The group says the figures reflect higher demand and a supportive pricing environment. Due to the unexpected spike of input costs in the second semester and despite pricing initiatives that partly alleviated the burden, EBITDA (earnings before interest, tax, depreciation and amortisation) declined by 4.6% to €272.4m.
Net profit after taxes and minorities (NPAT) climbed to €89.6m (vs €1.1m in 2020 and €50.9m in 2019). Titan says this significant increase was the result of lower finance costs, more favourable FX movements and a lower effective tax rate. It notes that in 2020 there were €63.9m one-off charges related to Egypt.
It adds that, thanks to a successful refinancing strategy the group lowered significantly its finance costs for a third consecutive year to €33.6m (€19.0m lower than 2020 and €30.0m lower than 2019).
Titan says that delivery was strong across all group markets. US operations saw sales revenue at record levels thanks to growing demand, underpinned by healthy macroeconomic conditions.
In Greece, the market continued its positive performance, lending further support to the belief that demand is solidly in the upward path of the business cycle. In Southeastern Europe performance was robust.
Performance in the Eastern Mediterranean turned positive, thanks to the mix of demand pick-up and better pricing dynamics in Egypt, while in Turkey, despite
the volatile economic situation, the Group recorded revenue growth as well. Titan adds that its Brazilian operations continued to grow significantly.
Trends in domestic sales volumes were positive across all regions, which Titan says testifies to strong market fundamentals. At group level, volumes increased across all product lines: cement, ready-mix concrete, aggregates, building blocks and fly ash. Group cement sales increased by 7% compared to 2020, reaching 18.3 million tons, with US being themain contributor of this increase.
Ready-mix concrete sales increased by 2% in 2021, reaching 5.5 million m3 on the back of stronger sales in US and Greece. Aggregates' sales increased by 1% reaching 20.2 million tons, thanks to the strength of the Greek market.
Revenue in the fourth quarter of 2021 was also the best ever Q4 for the group. All geographies recorded top line growth and group revenue grew by 11.7% reaching €451.8m.

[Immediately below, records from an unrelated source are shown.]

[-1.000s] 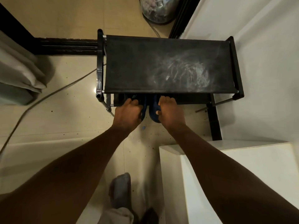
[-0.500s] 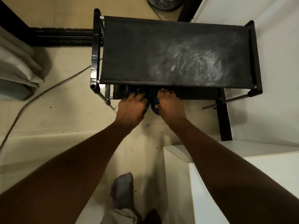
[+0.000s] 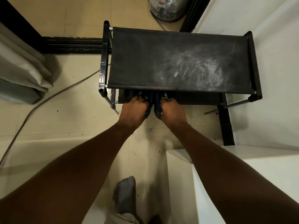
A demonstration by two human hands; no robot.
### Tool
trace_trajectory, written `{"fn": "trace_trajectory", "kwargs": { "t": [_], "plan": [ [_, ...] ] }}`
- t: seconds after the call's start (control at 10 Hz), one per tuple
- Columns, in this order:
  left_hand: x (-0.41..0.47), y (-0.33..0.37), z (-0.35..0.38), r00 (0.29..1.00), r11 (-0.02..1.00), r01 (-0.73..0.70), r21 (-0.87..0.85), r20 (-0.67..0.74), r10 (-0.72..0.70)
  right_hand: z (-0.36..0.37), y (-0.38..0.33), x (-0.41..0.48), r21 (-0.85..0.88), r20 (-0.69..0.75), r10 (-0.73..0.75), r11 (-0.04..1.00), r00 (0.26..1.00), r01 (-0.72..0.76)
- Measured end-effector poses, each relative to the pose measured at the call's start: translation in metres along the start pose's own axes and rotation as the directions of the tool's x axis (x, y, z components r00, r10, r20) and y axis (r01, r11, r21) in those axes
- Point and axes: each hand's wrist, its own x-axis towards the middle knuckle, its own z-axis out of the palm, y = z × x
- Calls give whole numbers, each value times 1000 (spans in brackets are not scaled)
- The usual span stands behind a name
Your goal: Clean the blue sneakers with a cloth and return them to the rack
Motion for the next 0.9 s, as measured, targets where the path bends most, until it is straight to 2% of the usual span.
{"fn": "trace_trajectory", "kwargs": {
  "t": [0.3, 0.6, 0.7, 0.8, 0.9],
  "plan": [
    [4, -3, -6, 999, 999, -27, 22, -35, 28, 0, 6, -9, -6, -52, -2, 1000, 999, 1],
    [12, 0, 6, 1000, 1000, -15, 19, -2, 15, -4, 17, 1, -19, 0, -17, 1000, 1000, 17],
    [9, 4, 3, 999, 1000, -26, 12, -42, 27, -1, 13, -3, -98, -42, -13, 995, 999, 9],
    [2, 7, 0, 991, 996, -86, -29, -109, 83, -7, -1, -11, -73, -152, -47, 997, 987, 36],
    [-12, 11, -9, 976, 986, -156, -53, -158, 146, -17, -22, -29, 7, -132, -57, 998, 990, 58]
  ]
}}
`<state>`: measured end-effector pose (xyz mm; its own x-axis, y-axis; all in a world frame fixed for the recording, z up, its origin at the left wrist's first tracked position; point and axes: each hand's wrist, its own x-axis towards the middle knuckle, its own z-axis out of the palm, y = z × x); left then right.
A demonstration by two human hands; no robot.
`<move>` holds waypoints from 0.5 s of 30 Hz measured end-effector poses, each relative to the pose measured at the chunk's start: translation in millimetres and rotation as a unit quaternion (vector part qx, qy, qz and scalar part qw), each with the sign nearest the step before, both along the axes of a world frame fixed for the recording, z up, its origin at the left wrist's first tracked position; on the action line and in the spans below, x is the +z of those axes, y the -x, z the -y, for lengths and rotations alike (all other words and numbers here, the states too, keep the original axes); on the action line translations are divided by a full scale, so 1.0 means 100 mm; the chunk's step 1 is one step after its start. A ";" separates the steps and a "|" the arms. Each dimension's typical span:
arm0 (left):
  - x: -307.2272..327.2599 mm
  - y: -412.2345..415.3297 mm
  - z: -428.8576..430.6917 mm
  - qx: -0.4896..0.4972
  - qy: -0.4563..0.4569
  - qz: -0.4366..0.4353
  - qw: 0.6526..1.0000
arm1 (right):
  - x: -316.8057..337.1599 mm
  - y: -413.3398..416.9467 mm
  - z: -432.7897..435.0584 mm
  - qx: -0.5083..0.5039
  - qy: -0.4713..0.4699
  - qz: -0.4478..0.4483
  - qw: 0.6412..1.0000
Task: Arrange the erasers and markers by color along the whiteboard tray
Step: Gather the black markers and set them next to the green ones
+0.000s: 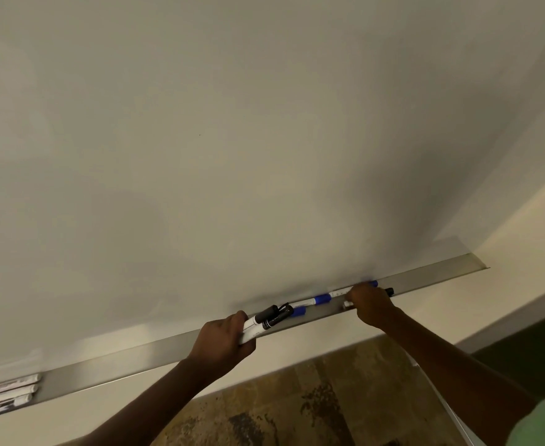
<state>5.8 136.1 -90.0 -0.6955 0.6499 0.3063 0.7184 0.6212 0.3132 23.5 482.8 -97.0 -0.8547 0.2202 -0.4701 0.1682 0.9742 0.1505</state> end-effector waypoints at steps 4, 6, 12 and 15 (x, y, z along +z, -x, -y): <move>-0.01 0.00 -0.01 0.004 0.001 0.010 1.000 | -0.04 0.01 -0.04 0.073 -0.033 0.018 0.997; -0.01 0.00 0.00 0.009 0.001 0.016 1.000 | -0.05 -0.02 -0.06 0.114 -0.048 0.011 0.992; -0.01 -0.02 0.02 0.003 -0.004 0.019 1.000 | 0.03 -0.03 -0.07 0.171 -0.068 0.028 0.983; 0.00 -0.04 0.02 0.007 -0.010 0.026 1.000 | 0.04 -0.06 -0.10 0.212 -0.084 0.019 0.973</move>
<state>9.5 134.0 -89.6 -0.7194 0.6345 0.2827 0.6925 0.6234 0.3630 29.4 492.5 -92.6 -0.8685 -0.0728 -0.4903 -0.2531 0.9157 0.3123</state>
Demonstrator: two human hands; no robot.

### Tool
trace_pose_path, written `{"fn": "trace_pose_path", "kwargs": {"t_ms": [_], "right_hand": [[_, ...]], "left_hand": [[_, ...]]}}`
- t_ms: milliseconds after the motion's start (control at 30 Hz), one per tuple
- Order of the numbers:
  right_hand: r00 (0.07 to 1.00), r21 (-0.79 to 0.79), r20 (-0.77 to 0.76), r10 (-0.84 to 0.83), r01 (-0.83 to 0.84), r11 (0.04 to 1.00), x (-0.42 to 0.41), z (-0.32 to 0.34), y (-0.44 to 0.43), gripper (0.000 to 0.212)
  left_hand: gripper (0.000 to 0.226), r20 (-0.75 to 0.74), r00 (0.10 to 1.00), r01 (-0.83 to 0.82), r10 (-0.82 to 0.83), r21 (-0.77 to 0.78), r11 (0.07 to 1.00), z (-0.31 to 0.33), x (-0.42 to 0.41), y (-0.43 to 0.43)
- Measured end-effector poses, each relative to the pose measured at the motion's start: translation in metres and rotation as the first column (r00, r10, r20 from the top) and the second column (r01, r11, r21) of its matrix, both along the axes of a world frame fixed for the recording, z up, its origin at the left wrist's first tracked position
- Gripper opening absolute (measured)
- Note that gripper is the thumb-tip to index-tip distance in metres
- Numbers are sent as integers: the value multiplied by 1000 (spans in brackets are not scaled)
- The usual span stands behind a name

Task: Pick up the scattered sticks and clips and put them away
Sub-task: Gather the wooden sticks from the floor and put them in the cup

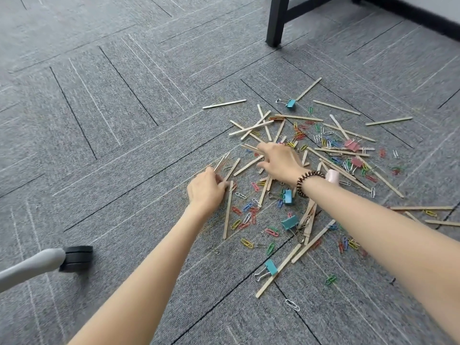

Titan says the Q4 revenue growth reflects the strong recovery of economic activity and a rise in public and private investment amidst a low interest rate environment. At the same time EBITDA in the quarter declined by 7.1% to €52.8m, reflecting the surge in fuel and electricity costs and increased freight rates.
Net profit for the quarter was €7.6m against the loss of €56.4m in the last quarter of 2020 (resulting from the impairment charge and derecognition of deferred tax assets in Egypt).
In terms of the outlook going forward, Titan says the current military conflict after the Russian invasion in the Ukraine creates geopolitical uncertainties with macroeconomic implications the extent of which cannot yet be assessed.
Titan Group has no exposure to Ukraine, Russia or affected regions. Nevertheless, the group says the effect on its businesses from developments in the energy sector and the broader macro implications are anticipated to impact market trends and further increase inflation risks.